まあ、ラノベ風にしたいから、地の文を減らして、セリフを説明口調にするっていうのなら、まだわかります。ぱっと見でわかるから、即バックすればいいしw
読むかどうか迷うのは、地の文はきちんとしているのに、会話だけ二次元キャラになる作品です。
歴史モノなのに、いきなりカタカナ連発、ひどいのになると★や♥付き。戦国武将が初陣後の勝利で、
「俺ってやるじゃん!最高!もしかして槍の名手?さすが○○家当主してる父上の息子だけあるぜ。あはは★」
みたいな決め台詞を披露されたら、もったいないなーと思います。そこだけいきなり、21世紀へタイムスリップだもん。しかも説明口調。白ける……。

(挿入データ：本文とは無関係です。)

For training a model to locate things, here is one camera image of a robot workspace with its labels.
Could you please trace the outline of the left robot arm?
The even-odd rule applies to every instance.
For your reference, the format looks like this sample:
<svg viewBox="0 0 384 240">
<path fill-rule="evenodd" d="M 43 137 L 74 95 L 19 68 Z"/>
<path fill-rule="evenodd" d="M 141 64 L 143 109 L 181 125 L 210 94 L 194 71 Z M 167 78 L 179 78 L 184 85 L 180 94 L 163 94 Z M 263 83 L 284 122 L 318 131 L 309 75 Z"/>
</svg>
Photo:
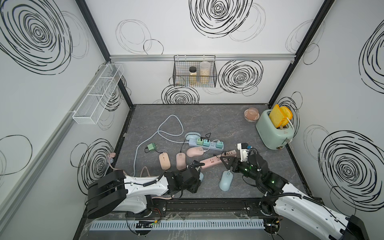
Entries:
<svg viewBox="0 0 384 240">
<path fill-rule="evenodd" d="M 122 170 L 113 171 L 88 187 L 87 218 L 97 219 L 111 212 L 142 214 L 152 210 L 153 199 L 173 200 L 184 191 L 196 193 L 201 185 L 197 161 L 176 172 L 164 171 L 155 177 L 131 177 Z"/>
</svg>

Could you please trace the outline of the pink power strip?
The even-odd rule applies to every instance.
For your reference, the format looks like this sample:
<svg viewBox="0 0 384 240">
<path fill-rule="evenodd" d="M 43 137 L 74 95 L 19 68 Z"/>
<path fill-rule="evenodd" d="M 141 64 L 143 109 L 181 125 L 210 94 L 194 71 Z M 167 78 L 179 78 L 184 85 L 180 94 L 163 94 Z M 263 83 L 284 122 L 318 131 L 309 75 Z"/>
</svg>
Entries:
<svg viewBox="0 0 384 240">
<path fill-rule="evenodd" d="M 232 151 L 229 151 L 229 152 L 224 152 L 224 153 L 219 154 L 219 155 L 214 155 L 213 157 L 205 159 L 205 160 L 201 160 L 200 163 L 204 164 L 203 166 L 201 166 L 201 169 L 204 170 L 206 168 L 210 168 L 210 167 L 213 167 L 213 166 L 221 164 L 222 161 L 221 161 L 220 157 L 222 157 L 222 156 L 224 156 L 224 157 L 235 157 L 236 155 L 237 155 L 236 150 L 232 150 Z"/>
</svg>

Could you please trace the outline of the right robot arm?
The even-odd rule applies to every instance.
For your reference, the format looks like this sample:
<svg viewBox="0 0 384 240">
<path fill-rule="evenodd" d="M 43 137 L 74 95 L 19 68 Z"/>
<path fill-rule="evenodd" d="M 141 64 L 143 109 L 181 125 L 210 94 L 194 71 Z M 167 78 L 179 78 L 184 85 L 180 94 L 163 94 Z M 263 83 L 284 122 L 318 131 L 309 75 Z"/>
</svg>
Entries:
<svg viewBox="0 0 384 240">
<path fill-rule="evenodd" d="M 263 215 L 287 218 L 322 240 L 369 239 L 360 218 L 331 210 L 301 192 L 288 180 L 272 172 L 259 154 L 249 154 L 244 162 L 233 156 L 224 156 L 220 160 L 227 170 L 255 181 L 253 186 L 263 194 L 258 205 Z"/>
</svg>

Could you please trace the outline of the peach mouse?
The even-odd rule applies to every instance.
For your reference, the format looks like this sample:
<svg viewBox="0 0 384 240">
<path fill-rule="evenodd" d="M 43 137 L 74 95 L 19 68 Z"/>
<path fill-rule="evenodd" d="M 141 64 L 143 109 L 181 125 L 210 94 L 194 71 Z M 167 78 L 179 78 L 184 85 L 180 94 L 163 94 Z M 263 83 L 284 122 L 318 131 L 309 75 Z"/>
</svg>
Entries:
<svg viewBox="0 0 384 240">
<path fill-rule="evenodd" d="M 161 165 L 162 170 L 169 170 L 171 168 L 171 162 L 169 155 L 167 153 L 161 153 L 159 154 L 159 162 Z"/>
</svg>

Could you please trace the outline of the green charger plug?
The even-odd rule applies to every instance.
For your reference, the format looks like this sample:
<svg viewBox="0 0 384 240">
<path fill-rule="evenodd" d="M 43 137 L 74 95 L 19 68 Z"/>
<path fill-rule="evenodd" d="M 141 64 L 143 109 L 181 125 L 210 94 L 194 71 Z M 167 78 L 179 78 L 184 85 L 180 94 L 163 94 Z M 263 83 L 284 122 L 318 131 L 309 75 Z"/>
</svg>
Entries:
<svg viewBox="0 0 384 240">
<path fill-rule="evenodd" d="M 158 146 L 155 143 L 150 143 L 147 145 L 148 151 L 157 151 L 157 148 L 158 148 Z"/>
</svg>

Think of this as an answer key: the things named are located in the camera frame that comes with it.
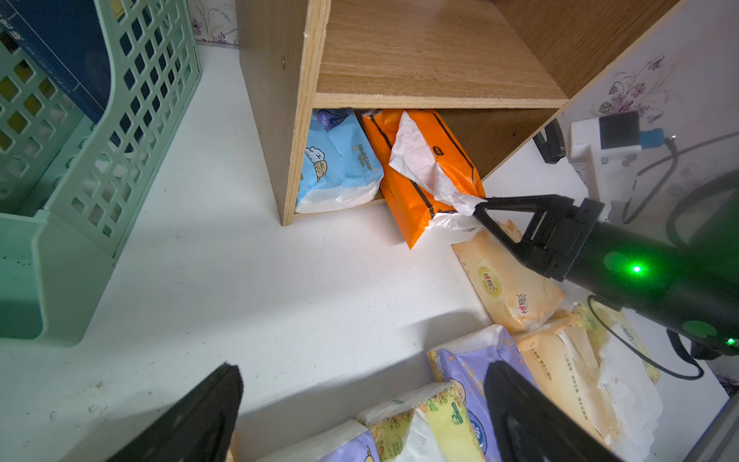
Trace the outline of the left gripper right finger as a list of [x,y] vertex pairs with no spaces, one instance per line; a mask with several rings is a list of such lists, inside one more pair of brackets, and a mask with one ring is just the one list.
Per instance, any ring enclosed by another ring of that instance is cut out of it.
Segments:
[[509,364],[489,365],[485,397],[503,461],[617,461]]

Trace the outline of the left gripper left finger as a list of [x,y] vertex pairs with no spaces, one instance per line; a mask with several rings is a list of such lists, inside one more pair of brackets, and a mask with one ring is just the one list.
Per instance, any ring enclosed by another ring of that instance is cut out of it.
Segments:
[[239,368],[220,365],[109,460],[227,460],[243,392]]

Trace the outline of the beige tissue pack bottom shelf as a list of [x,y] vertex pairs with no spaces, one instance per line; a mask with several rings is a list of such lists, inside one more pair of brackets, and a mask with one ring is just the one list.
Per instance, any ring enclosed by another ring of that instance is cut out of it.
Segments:
[[560,287],[527,269],[488,230],[452,249],[493,323],[509,332],[535,329],[564,306]]

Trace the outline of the beige tissue pack shelf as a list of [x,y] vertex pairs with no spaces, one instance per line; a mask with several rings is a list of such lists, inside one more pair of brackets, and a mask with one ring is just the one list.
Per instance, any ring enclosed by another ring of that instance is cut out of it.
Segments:
[[620,431],[610,398],[598,387],[598,360],[577,315],[517,333],[513,340],[542,393],[611,449]]
[[535,329],[564,306],[560,287],[527,269],[488,230],[452,249],[493,323],[509,332]]

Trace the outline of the purple wet wipes pack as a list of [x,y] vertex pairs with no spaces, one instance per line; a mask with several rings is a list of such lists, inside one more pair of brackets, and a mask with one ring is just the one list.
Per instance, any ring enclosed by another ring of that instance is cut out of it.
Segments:
[[484,393],[489,365],[498,361],[509,364],[531,384],[531,371],[511,335],[501,325],[491,325],[427,352],[436,380],[451,383],[461,394],[468,415],[487,461],[500,460],[500,451]]

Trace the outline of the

あと、会話があっても、だれが言ったのかさっぱり不明なのも読みづらいです。せめて○○が言った、ぐらいは欲しい。上手い文章だったらなくても、口調や立場、視点主人公の心理描写で自然に想像できるんですが、どの登場人物も似たような口調で、性格や思想の描写がないものだから、判別しづらいんですよね。これも描写不足が招く弊害といったらいいでしょうか。
あと、硬派な作風を書いている作品に多いのですが、とにかくセリフがないのも読みづらいです。説明文、ときどき描写、たまに堅い口調の不自然な会話。小説は登場人物がどう生きているのかを読めるのが醍醐味だと思うので、語彙力あるのにもったいないな、といつも思います。